# Ebonite question????



## ashur (Apr 27, 2012)

I have been turning ebonite for pens for quite a while.  Up until about two months ago, it was mostly Asian (India) ebonite ordered in meter long rods.  I’ve read a number of articles and posts about the quality difference between the Asian ebonite and the German ebonite (supposed to be much better).
The vender where I’ve bought the Indian ebonite only carries about 4 colors and not the red-mottled that I needed so I figured that “now” was the perfect time to order some German red-mottled ebonite from an American vender (member here).  I ordered 3 (10” long) sticks of red-mottled and 4 sticks of solid black.

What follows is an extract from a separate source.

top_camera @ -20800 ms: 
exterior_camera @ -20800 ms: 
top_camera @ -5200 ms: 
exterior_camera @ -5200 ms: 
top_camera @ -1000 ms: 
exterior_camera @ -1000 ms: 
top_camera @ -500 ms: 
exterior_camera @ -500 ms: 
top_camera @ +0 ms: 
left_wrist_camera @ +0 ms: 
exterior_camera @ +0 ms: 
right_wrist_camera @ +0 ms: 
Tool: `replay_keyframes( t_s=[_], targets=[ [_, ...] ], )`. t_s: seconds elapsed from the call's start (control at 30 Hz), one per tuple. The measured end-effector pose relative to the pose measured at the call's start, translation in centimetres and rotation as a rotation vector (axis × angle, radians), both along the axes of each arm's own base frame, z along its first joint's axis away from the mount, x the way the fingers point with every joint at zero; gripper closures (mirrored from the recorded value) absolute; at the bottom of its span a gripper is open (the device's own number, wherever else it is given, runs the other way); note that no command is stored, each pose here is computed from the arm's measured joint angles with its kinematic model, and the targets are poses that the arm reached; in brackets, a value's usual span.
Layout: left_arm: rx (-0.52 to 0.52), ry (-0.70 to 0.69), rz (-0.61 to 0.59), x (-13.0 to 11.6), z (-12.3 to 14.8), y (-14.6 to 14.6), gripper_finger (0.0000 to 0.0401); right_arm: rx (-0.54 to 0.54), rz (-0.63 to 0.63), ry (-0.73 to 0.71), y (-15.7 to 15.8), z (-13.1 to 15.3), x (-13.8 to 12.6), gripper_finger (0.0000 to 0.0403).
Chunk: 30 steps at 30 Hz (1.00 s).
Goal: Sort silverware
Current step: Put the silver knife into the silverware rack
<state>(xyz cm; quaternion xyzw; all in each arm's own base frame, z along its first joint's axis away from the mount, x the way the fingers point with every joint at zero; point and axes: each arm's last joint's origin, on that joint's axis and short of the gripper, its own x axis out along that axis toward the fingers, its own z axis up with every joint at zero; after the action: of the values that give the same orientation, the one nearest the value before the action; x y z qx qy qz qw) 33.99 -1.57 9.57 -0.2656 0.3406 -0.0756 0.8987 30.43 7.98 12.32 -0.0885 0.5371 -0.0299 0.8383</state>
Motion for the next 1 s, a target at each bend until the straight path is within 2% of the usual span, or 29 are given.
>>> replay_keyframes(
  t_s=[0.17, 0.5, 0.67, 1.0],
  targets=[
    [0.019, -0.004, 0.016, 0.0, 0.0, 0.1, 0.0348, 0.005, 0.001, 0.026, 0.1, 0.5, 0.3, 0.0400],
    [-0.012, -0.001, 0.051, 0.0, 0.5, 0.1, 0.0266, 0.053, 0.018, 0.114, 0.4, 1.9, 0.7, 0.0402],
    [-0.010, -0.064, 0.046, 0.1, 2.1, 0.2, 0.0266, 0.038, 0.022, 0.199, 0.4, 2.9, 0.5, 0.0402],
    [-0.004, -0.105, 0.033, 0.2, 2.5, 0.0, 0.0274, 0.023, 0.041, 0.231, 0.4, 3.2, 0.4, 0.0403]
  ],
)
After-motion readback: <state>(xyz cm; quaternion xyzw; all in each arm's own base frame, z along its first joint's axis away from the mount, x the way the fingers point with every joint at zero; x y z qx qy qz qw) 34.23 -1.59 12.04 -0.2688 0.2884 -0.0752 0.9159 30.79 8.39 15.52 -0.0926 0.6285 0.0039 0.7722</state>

I finely got to turning some of the red-mottled a few days ago and it is the worse stuff I’ve ever turned!  Out of about 30” of ebonite I couldn’t get one good pen.  The red-mottled ebonite had color flaws and soft spots throughout.  In fact, inside the rod where the color should have been red were many tan areas that looked almost rotted of “not set”.

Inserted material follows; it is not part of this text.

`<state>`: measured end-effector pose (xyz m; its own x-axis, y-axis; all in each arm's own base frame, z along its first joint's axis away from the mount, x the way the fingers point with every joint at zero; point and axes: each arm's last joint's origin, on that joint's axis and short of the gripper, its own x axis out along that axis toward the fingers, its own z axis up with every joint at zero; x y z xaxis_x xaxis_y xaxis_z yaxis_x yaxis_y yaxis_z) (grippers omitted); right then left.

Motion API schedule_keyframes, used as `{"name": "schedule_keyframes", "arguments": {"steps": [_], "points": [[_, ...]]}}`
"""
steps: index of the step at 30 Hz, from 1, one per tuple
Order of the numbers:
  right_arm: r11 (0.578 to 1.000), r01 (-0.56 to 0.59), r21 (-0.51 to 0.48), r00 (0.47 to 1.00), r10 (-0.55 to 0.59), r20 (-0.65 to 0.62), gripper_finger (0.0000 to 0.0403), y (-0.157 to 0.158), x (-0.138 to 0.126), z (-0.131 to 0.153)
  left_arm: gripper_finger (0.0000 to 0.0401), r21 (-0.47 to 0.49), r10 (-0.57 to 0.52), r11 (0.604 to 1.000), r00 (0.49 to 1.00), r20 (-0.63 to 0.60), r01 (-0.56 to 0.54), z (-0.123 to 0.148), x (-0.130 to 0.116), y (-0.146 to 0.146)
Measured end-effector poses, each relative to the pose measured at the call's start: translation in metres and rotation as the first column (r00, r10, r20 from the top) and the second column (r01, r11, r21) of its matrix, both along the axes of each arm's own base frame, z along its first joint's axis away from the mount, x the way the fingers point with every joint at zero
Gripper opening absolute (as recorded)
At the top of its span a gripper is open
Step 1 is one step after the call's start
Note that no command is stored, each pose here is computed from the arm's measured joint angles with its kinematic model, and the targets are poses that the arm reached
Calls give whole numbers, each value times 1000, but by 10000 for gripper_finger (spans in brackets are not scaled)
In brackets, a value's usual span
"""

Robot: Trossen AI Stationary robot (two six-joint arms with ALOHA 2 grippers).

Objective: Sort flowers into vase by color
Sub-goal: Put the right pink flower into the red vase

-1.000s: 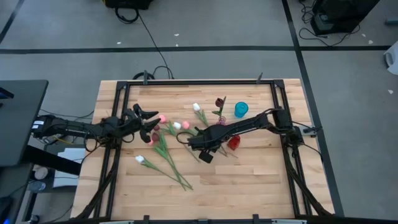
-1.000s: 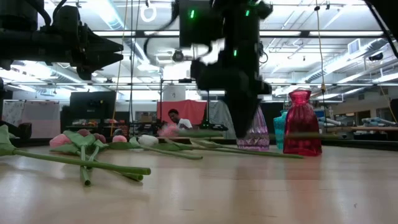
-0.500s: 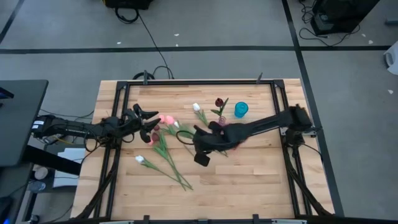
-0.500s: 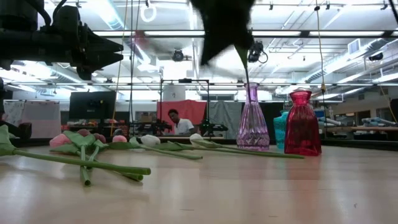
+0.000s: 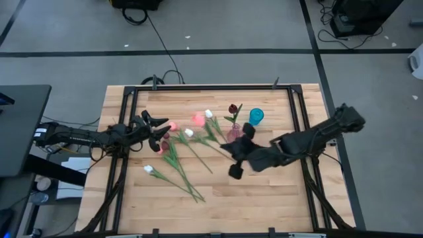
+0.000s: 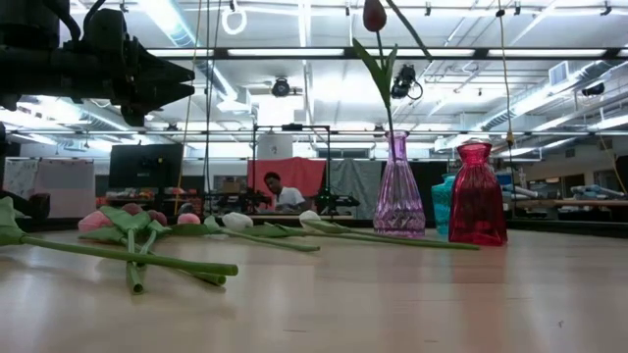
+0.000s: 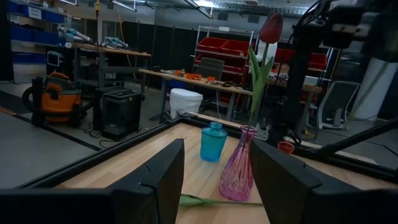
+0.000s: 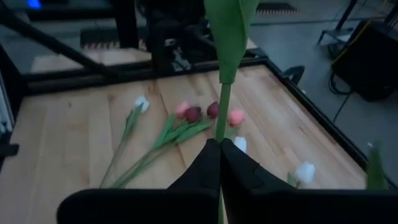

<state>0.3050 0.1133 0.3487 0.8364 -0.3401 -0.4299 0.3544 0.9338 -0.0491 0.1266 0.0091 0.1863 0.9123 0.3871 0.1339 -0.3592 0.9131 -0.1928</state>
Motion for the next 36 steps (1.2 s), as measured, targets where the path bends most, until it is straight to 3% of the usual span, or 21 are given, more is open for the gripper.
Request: {"name": "schedule_keyframes", "arguments": {"steps": [13, 23, 36], "points": [[999, -44, 4, 938, 40, 345, 10, -39, -88, -64, 188, 0, 0, 1000, 1000, -1, 0, 0, 0, 0], [1000, -9, 6, 932, 6, 362, 9, -56, -124, -98, 188, 0, 0, 1000, 1000, -1, 0, 0, 0, 0], [999, 40, -1, 947, -38, 320, 10, -60, -131, -122, 188, 0, 0, 1000, 1000, -1, 0, 0, 0, 0]]}}
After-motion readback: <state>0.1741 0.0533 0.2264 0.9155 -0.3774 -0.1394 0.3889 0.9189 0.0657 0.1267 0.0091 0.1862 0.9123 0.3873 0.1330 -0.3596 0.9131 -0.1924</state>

I know that ebonite is made under high pressure and heat.  I have had some off-color problems with Indian ebonite (not much) but never the soft spots in the German ebonite.  I speculate that maybe there was some pressure problem during manufacture?  Again, I have never had this problem with the blacks, green-mottled, tan-mottled, or brown-mottled Indian ebonite.  
…and now my question(s):
Is there something particular about the red-mottled ebonite that makes the Indian manufactures avoid it?  I’ve got over $75 in bad ebonite, a week, and pocket full of frustration, and not a single good pen to show for it!  Is there a good place to get red-mottled ebonite without all of the expensive flaws?:beat-up:


----------